"World Cinema: Israel"

My book, "World Cinema: Israel" (originally published in 1996) is available from Amazon on "Kindle", with an in-depth chapter comparing and analyzing internationally acclaimed Israeli films up to 2010.

Want to see some of the best films of recent years? Just scroll down to "best films" to find listings of my recommendations.

amykronish@gmail.com

Thursday, December 6, 2012

Upcoming Jewish Film Festival



Fourteen years ago, with the vision of Lia van Leer and in cooperation with Ma'aleh (the educational institute, not the film school), I founded and directed the Jewish Film Festival at the Jerusalem Cinematheque.  Since that time, the Jewish Film Festival has become an annual tradition, taking place each year during Chanukah week.

I want to write here about two dramatic films that I previewed this week that will be screened at the upcoming festival.

The first is a short drama about the ultra-orthodox community.  The film is called Tshuva (Repentance) and is directed by Yaron Dahan.   Lately, perhaps due to the fact that Rama Burshtein's Fill the Void has been wildly successful and is still playing in movie theaters in Israel, there has been a new interest in films that deal with the ultra-orthodox population. 

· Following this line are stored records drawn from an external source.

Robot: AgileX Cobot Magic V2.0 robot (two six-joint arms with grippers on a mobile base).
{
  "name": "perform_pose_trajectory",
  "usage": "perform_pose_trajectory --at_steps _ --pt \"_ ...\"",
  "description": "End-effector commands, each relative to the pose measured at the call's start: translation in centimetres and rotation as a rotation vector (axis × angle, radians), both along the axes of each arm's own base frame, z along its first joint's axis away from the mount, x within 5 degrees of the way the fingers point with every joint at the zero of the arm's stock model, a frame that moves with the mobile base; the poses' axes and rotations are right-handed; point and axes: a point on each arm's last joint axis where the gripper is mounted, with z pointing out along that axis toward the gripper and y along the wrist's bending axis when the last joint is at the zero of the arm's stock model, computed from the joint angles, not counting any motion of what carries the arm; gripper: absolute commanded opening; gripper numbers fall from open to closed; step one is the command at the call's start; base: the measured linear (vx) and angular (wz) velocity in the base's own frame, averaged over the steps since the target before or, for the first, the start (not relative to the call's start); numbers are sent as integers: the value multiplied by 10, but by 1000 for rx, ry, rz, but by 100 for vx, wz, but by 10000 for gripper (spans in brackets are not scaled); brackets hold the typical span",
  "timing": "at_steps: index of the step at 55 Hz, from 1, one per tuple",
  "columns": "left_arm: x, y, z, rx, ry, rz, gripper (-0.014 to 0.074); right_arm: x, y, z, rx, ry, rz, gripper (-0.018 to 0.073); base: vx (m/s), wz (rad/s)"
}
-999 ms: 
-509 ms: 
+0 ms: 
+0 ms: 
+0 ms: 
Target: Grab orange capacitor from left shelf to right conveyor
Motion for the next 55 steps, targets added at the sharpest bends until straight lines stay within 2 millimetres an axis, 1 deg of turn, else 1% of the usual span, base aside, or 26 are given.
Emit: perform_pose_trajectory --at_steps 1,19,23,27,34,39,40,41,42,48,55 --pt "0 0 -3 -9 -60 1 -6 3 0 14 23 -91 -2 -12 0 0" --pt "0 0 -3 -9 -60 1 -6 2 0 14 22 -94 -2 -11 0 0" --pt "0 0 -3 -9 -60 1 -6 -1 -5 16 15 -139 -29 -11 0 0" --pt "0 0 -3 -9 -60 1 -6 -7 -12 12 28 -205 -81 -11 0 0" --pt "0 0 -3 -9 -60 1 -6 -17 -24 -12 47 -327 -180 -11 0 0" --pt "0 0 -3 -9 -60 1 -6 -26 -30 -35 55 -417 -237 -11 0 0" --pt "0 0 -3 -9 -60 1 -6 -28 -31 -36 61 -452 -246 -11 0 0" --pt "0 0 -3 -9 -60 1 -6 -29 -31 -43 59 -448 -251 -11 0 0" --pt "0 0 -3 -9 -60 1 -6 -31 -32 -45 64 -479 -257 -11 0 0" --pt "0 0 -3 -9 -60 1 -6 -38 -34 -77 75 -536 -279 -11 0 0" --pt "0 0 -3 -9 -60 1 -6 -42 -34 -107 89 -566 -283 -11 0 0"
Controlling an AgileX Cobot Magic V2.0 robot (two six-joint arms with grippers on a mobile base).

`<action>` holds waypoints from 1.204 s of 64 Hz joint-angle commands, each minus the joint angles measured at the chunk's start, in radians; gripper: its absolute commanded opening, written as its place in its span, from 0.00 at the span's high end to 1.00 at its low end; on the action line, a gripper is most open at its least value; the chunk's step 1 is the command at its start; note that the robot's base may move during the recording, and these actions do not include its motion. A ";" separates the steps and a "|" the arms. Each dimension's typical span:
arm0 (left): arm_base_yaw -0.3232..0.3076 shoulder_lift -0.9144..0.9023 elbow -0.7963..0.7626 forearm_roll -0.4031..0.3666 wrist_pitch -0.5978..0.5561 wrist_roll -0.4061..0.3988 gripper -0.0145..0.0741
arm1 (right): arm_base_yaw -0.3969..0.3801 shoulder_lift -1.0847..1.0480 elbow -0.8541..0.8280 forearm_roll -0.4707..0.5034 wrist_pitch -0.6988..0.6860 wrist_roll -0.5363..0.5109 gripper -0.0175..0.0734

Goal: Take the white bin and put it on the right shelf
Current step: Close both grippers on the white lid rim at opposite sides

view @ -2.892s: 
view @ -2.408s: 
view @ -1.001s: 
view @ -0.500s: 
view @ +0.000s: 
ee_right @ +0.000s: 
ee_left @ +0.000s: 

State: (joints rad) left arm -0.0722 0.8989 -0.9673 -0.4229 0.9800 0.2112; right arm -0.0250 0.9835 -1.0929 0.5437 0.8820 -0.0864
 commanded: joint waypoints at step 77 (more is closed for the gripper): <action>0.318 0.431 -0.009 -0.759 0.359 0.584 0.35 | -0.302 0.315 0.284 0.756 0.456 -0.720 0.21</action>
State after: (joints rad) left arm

Tshuva,  a stylized and dramatic short (40 minutes),  is about a crisis of religious faith.  A Hassid loses his family in a terrible car accident.  Searching for meaning, he roams the bleak Tel Aviv streets, mostly at night, where his despair is reflected in the people he meets.  First, he encounters a man who lost his wife in a work accident back in Kiev.  This man is now living on the streets and tells him, God's wrath is "at least a point of contact between Him and us." Then he meets an older man in a bar who hates God because of what the Nazis did to him.  But the Hassid hesitantly insists that we were being punished for our sins.  He has recurring visions from the night of the accident.  But, like Job, he must figure out how to get on with his life.

In a completely different style, and on a completely different subject -- Bottle in the Gaza Sea by Thierry Binisti is a full-length feature film about the forging of a friendship across the divide between a Palestinian and an Israeli.  Tal is a 17-year-old daughter of French immigrants, living in Jerusalem.  Naim is a teenager living in Gaza.  One day, after a particularly gruesome suicide bombing in Jerusalem, Tal writes a naive letter  -- asking questions about why would anyone become a suicide bomber, how can anyone take innocent lives -- and places it in a bottle and has her brother (who is serving in the army in Gaza) throw it into the sea near the Gaza Strip.  Naim and his friends find the bottle and Naim begins an e-mail correspondence with Tal.  At first their interactions are filled with animosity and stereotypes, then finally a tentative friendship is formed. 
 
There is some complexity to the story, showing the issues on both sides and the Palestinian family is quite believable and authentic (the French family is not as well-acted and therefore less authentic).  The suspicions, the ongoing suicide bombings and counter retaliations by the Israeli army, and the attempt to get on with life as usual are similar on both sides.  What makes this film special is the development from naivety to a tentative friendship and from there to a new political consciousness and mutual understanding.  

Bottle in the Gaza Sea is a French, Canadian, Israeli co-production.